|The Hunsicker Farmhouse|
-Prepared by Wise Preservation Planning in February 2004.
HISTORIC PROPERTY REPORT
Click on the underlined sections of the document below to open a PDF file. Some of these PDF files are large and may take several minutes to open depending on the speed of your internet connection.
INTRODUCTION (26 KB)
This historic structure report documents the Isaac Hunsicker House, located at 4062 Heckler Road in Skippack Township, Montgomery County. The report was prepared in May-June 2004 by Wise Preservation Planning, Paoli Pa. for the Skippack Historical Society. Wise Preservation Planning is a full-service historic preservation planning firm specializing in, among other things, research, analysis, and documentation of historic resources.
The report consists of an extensive executive summary with recommendations, an architectural description of the Hunsicker House, a historical overview, and a condition analysis. The executive summary and recommendations section was produced for the Skippack Historical Society prior to completing the report at their request. It provides a brief overview of the project, the building’s history, and most importantly, detailed recommendations on how to approach the rehabilitation of the Isaac Hunsicker House. While these recommendations would normally exist as a separate section, we have elected to leave the executive summary intact.
EXECUTIVE SUMMARY & PROJECT RECOMMENDATIONS
-Rehabilitation Goals and Strategies
I. LOCATION (247 KB)
The subject property is located at 4062 Heckler Road, one mile south of the village of Skippack in Skippack Township. The tax parcel is 51-00-02875-008. The property has a gently sloping, open topography that generally drains to the east. The former farmland immediately south of the house (subdivided from the subject tract) were undergoing residential development at the time of this study; of the sixteen acres associated with the house in the late twentieth century, fifteen will be developed. The only historic resource on the property is the Hunsicker House, as all agricultural outbuildings have been demolished.
II. PHYSICAL DESCRIPTION
The Hunsicker House is a multi-additive building facing roughly west-northwest and oriented perpendicular to Heckler Road. It consists of a two-part main block with a two-part wing on the south end. The house has roughly 3,200 square feet of space: 1,664 on the first floor and 1,551 on the second floor plus additional basement and attic space. The ground rises to the west, allowing a basement door on the east elevation of the north section to open onto grade. A mound approximately five feet in diameter just west of the house indicates the location of a well, no longer in use.
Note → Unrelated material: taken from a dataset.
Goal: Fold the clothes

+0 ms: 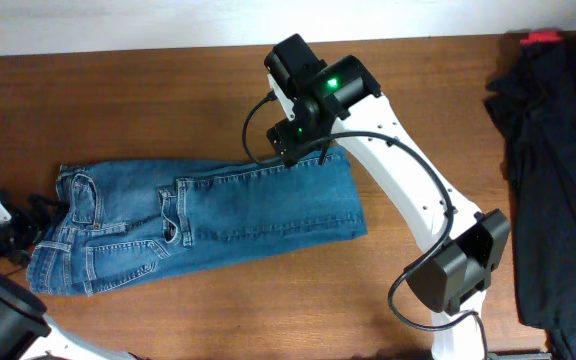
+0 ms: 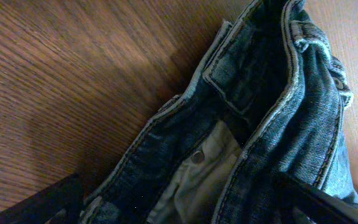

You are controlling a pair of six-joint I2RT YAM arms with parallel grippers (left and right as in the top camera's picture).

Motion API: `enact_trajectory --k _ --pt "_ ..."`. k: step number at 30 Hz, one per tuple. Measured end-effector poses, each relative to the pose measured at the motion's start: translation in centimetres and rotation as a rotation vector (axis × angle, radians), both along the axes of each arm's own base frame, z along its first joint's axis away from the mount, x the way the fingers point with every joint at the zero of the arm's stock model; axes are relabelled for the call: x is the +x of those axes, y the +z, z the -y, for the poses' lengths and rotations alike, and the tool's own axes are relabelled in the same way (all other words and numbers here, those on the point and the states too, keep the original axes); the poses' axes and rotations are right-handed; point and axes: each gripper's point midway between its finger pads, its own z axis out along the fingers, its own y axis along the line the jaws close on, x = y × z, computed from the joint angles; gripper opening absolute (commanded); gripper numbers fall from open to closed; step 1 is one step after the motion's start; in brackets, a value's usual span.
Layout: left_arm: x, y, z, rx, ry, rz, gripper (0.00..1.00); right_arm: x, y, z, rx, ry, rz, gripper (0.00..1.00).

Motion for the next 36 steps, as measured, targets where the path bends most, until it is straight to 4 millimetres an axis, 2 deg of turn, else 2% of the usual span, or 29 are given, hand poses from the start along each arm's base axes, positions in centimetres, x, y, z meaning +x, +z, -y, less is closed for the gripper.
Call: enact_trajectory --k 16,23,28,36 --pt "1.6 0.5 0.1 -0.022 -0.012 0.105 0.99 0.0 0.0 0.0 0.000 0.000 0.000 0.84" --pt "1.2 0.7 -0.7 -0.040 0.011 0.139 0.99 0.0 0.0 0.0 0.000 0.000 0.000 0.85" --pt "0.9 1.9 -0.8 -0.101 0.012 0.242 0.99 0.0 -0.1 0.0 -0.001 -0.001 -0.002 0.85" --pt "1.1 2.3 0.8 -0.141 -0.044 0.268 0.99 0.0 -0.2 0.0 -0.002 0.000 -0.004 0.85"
In the following detailed description, the exterior of the Hunsicker House is described first, followed by a description of the interior. The exterior description begins with a general description first, followed by a detailed survey of architectural elements from the top down.
Exterior Description: (742 KB)
The Hunsicker House is comprised of a two-part main block, a two-part south block, and a frame section (See Figure 1 and Photo 1). Its overall dimensions, including all sections and porches, are 69’x50’. The main block is comprised of a two-story, four-bay brick center section (c. 1834) and a two-story, two-bay stone north section (c. 1845). The south block is comprised of a two-story, two-bay stone south section (c. 1770) and a two-story stone section that connects the core to the main block (c. 1845). Twentieth century alterations to the south section have obliterated many architectural details which would otherwise convey more of its history. The one-story frame section dates to the early twentieth century and is an enclosed portion of the porch on the east elevation. Interior modifications to the various sections have obscured or eliminated some architectural details, particularly in the south section.
The interior of the House has two floors plus attic and basement levels. In the early twentieth century, the house was divided into three apartment units. One unit occupies the north section, one the bulk of the center section, and one the south section and the southeast corner of the center section. The following description describes the interior of the first floor, followed by a description of the second floor, attic, and basement.
-First Floor (382 KB)
-Second Floor(211 KB)
-Attic (143 KB)
-Basement (252 KB)
-Architectural Element: Interior Baseboard and Chair Molding (89 KB)
III. CONDITION ANALYSIS (282 KB)
IV. HISTORIC OVERVIEW AND BUILDING CAMPAIGNS (385 KB)
The Hunsicker House was constructed in several building campaigns beginning around 1770 and ending with the small frame section in the early twentieth century. The following history provides an overview of the major building campaigns with diagrams illustrating the floorplan of the house at the different stages. Portions of these diagrams are speculative, especially when locating elements which were later removed. All diagrams are shown at the same scale. (more diagrams in PDF file)
Much of the history of the Hunsicker House is associated with the Hunsicker family, which owned the property from the mid-eighteenth century until 1926. Valentine Hunsicker (1700—1771), an immigrant weaver, moved to the Pennsylvania colony in 1717 to help construct the Mennonite Meeting House in Skippack Township. Hunsicker settled near the meeting house around 1720 and was active in the Mennonite community. Naturalized in 1731, Hunsicker purchased several parcels of land in Skippack Township and constructed a house. He and his descendants became leaders of the Mennonite community.